Introduction and background
Sapropels – highly organic, oxygen-reduced layers – in deepwater strata are similar in origin to organic-rich laminite units in upper-slope sediments and are clear manifestations of major changes in the climatic-oceanographic regime of the Mediterranean region. The periodic deposition of organic-rich facies at Vrica may have been related to the intensification of climatic oscillations in the late Pliocene, as seen in the deep-sea record. In this chapter, we review the conditions of sapropelic deposition and the relationship between the upper-slope and deep-sea events in the Ionian Basin during the later Pliocene and early Pleistocene.

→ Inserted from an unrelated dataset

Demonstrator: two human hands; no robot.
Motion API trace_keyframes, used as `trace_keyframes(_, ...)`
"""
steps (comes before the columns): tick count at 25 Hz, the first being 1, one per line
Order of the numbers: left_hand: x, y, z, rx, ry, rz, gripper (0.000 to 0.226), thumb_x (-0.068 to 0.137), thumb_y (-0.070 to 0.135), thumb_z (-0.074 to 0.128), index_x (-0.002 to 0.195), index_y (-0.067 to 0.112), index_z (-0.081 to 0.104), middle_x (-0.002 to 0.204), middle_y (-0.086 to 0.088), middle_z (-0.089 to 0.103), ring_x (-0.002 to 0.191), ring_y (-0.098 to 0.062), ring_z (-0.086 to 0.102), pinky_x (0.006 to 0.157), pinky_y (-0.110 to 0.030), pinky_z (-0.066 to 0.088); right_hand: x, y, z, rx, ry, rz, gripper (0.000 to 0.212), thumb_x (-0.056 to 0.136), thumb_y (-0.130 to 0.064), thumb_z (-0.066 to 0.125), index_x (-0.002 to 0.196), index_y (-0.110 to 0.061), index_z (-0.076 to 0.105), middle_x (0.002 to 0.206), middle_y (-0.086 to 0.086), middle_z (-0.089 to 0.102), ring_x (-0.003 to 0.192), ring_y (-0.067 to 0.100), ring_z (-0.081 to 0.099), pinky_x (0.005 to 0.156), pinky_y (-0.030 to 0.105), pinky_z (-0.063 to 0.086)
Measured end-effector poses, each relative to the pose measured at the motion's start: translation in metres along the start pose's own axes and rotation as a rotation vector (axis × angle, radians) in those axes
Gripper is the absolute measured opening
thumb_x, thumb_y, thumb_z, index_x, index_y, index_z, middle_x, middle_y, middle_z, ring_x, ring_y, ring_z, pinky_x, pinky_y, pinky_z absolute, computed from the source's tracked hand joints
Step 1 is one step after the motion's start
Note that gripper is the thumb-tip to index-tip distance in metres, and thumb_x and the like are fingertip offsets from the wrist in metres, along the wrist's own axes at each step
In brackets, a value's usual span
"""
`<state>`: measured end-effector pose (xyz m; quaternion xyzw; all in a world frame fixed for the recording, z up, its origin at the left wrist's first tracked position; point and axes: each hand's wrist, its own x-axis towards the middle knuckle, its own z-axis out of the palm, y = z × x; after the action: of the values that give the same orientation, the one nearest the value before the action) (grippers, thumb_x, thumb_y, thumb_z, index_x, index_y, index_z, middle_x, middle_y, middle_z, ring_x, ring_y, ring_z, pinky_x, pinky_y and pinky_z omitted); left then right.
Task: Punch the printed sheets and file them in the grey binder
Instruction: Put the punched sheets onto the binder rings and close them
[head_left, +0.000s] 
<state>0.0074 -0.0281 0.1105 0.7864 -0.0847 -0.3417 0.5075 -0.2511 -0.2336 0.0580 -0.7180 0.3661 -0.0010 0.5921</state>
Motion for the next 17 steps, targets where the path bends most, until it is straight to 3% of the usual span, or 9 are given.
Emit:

Laminated sedimentary units are common features in marine sequences from Miocene to Pleistocene age in the marginal circum-Mediterranean region. For example, laminated sediments have been described from Algeria (Anderson, 1933), Spain (Geel, 1978), Sicily (Ogniben, 1957; Brolsma, 1978; Meulenkamp et al., 1978; McKenzie, Jenkyns, and Bennet, 1979; Gersonde, 1980), southern Italy (Martina et al., 1979), northern Italy (Sturani and Sampo, 1973), Morocco (Bizon, Muller, and Vergnaud-Grazzini, 1979), Cyprus (Bizon et al., 1979), and the Ionian Islands of Greece (Heimann, Just, and Muller, 1979; Thomas, 1980; Spaak, 1983). Many, but not all, of these laminated layers are rich in biogenic silica because of high abundances of diatoms. These diatomaceous laminites are often collectively referred to as “tripoli.”
A number of different mechanisms have been proposed to explain the formation of Neogene laminites in marginal settings. The diatom-rich laminites of Morocco (Bizon et al., 1979) and Sicily (McKenzie et al., 1979; Gersonde, 1980; Van der Zwaan, 1982) have been attributed to increased productivity brought on by increased upwelling of nutrient-rich waters.